Value Based Insurance Design associated with lower rate of diabetes complications
February 19, 2024
Source: Wharam, et al JAMA Health Forum February 9, 2024 LINK
Value based insurance design (VBID) offers members lower out of pocket costs for high value services, and sometimes charges higher out of pocket costs for low value services. Preventive services without cost sharing mandated by the Affordable Care Act is a good example of VBID. VBID is most prevalent in pharmacy benefit design, where the WTW’s 2023 Best Practices in Healthcare survey shows that 51% of companies (and 56% of companies with over 1,000 employees) have a preventive drug list to bypass the deductible and provide first dollar coverage in high deductible health plans.
Research published in JAMA Health Forum last week compared the medical claims for 10,588 people with diabetes who had lower or no cost sharing for diabetes medicines with claims from almost 700,000 matched people with diabetes to assess the impact plan design on cost, medication use, and quality of care. Their research included commercial claims data from 2004 to 2017, and data for each patient was available for the year before and the year after implementation of the VBID design.
The researchers found that complications of diabetes, such as bacterial infections, neurovascular events, acute coronary disease, and diabetic ketoacidosis, were statistically significantly lower in the members with diabetes who had the VBID plan design. The entire population had 8.4% fewer diabetes complications. The impact was larger in those who lived in low income zip codes, who had 10.2% fewer diabetes complications.
The study also found that those with access to diabetes medications without cost sharing used 11.3% more non-insulin drugs for diabetes; those who resided in low income zip codes used 15.2% more non-insulin drugs for diabetes. This is consistent with other studies that show that cost sharing leads to less drug adherence for those who have lower income.
The researchers did not report on total costs for the cohort, so we don’t know if this plan design saved medical costs. A previous study showed that a VBID design with lower cost drugs for a variety of conditions including diabetes did not raise total costs of care.
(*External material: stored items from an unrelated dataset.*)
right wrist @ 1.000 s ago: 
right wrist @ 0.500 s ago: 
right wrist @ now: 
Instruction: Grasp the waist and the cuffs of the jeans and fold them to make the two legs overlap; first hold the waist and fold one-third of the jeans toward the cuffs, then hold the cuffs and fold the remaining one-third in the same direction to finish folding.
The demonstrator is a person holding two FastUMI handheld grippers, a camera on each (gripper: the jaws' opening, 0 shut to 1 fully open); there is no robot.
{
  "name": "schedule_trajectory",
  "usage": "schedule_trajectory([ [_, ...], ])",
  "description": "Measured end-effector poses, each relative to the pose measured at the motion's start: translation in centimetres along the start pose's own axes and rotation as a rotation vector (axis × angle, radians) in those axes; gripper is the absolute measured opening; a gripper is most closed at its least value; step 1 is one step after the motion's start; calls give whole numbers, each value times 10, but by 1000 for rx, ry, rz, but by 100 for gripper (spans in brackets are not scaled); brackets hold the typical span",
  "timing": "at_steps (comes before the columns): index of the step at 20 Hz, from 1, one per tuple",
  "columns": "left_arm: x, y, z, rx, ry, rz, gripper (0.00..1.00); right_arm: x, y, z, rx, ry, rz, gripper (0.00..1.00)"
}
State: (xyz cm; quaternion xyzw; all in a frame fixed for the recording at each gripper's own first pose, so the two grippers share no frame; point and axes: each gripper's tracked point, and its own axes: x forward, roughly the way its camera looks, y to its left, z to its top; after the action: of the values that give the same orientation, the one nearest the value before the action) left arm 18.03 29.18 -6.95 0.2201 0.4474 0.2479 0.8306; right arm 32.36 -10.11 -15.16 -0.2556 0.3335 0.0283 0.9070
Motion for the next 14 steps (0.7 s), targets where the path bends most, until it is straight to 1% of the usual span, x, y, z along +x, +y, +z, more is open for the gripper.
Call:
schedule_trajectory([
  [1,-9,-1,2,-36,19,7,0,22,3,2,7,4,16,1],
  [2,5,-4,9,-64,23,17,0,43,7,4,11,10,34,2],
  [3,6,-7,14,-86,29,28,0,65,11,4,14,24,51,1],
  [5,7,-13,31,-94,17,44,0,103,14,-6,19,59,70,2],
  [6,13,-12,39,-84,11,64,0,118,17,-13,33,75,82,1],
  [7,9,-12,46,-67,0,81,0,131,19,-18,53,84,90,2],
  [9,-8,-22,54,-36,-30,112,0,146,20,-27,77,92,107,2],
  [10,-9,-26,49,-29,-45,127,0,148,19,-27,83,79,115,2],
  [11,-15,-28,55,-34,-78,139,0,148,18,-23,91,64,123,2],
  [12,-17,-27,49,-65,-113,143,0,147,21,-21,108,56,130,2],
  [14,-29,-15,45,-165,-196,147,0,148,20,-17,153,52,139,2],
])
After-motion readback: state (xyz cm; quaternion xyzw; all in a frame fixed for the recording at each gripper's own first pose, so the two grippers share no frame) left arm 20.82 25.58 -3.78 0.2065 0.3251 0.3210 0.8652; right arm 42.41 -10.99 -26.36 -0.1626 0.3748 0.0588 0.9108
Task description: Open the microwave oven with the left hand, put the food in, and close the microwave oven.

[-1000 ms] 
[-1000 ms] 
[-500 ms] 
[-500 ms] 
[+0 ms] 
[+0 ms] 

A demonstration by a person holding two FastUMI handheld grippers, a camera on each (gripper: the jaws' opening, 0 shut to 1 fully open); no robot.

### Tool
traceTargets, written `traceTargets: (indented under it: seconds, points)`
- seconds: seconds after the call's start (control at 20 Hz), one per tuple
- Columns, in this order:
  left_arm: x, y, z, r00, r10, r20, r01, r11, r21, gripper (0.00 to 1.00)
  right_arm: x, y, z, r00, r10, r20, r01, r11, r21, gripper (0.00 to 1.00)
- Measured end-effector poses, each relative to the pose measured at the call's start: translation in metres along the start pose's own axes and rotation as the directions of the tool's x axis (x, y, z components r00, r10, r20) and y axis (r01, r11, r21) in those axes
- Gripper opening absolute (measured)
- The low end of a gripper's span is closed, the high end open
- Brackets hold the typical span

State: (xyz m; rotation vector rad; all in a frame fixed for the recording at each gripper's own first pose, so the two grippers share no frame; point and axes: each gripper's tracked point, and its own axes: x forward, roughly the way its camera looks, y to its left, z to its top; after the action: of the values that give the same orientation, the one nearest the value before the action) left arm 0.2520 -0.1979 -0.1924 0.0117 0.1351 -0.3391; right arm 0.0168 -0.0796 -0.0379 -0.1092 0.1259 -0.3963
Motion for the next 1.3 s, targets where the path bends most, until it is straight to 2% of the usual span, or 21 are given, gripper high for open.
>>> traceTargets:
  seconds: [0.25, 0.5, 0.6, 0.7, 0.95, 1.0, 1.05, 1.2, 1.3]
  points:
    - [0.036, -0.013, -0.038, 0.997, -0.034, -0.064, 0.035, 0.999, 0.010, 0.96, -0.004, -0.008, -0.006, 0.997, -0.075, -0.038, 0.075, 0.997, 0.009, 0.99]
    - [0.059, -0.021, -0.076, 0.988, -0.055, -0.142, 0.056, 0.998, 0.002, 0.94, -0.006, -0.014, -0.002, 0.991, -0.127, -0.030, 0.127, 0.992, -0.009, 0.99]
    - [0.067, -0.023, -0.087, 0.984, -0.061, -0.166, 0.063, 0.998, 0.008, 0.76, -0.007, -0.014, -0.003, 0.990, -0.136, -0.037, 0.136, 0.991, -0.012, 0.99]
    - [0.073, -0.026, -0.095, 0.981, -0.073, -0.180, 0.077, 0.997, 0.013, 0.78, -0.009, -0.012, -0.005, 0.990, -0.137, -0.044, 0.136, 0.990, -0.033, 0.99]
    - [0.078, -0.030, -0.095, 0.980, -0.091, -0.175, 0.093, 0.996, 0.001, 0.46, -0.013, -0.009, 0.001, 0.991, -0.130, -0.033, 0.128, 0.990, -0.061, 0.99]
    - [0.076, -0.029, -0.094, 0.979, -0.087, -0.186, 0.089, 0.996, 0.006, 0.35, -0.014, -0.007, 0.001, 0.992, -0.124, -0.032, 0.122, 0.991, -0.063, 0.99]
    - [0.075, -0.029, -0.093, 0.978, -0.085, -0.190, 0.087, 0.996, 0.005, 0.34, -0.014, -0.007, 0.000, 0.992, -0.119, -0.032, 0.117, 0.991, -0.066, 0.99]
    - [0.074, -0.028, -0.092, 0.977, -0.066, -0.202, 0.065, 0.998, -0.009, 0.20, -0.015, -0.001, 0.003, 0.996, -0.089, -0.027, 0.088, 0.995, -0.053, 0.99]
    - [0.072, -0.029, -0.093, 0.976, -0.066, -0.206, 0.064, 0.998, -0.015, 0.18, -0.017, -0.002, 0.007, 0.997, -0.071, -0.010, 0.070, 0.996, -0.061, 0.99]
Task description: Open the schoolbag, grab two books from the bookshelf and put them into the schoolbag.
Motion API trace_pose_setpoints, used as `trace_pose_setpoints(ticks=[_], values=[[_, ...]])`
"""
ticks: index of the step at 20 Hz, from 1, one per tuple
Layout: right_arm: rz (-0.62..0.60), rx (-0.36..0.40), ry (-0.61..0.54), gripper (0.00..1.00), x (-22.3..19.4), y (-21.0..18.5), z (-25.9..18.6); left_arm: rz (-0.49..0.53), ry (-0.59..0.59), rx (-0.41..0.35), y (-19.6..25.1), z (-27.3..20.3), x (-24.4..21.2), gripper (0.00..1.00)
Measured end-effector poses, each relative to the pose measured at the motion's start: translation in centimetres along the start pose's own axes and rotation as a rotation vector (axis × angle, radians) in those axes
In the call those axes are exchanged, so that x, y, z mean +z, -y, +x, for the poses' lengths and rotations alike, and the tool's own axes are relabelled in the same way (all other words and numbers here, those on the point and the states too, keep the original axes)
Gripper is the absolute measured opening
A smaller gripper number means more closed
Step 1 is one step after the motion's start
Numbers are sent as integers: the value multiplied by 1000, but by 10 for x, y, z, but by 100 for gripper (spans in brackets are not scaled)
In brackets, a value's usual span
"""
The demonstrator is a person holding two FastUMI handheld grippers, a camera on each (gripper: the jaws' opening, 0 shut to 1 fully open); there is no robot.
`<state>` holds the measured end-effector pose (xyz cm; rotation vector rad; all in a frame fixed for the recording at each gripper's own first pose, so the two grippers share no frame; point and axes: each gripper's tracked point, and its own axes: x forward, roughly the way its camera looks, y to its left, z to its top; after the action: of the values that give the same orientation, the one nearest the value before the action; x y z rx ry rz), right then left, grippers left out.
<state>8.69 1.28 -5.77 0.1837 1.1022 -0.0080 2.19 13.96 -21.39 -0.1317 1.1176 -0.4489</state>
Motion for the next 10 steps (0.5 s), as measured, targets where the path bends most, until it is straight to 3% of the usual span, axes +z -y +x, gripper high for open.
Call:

Implications for employers:
This study provides support for VBID plan design, which offers diabetes drugs for lower (or no) cost sharing.
All the major PBMs have available VBID benefit designs.
Employers putting this in place should expect higher drug costs.
To the extent lower cost sharing for drugs increases drug adherence, it could decrease time away from work.
This study doesn’t help us estimate either savings or incremental costs from this approach.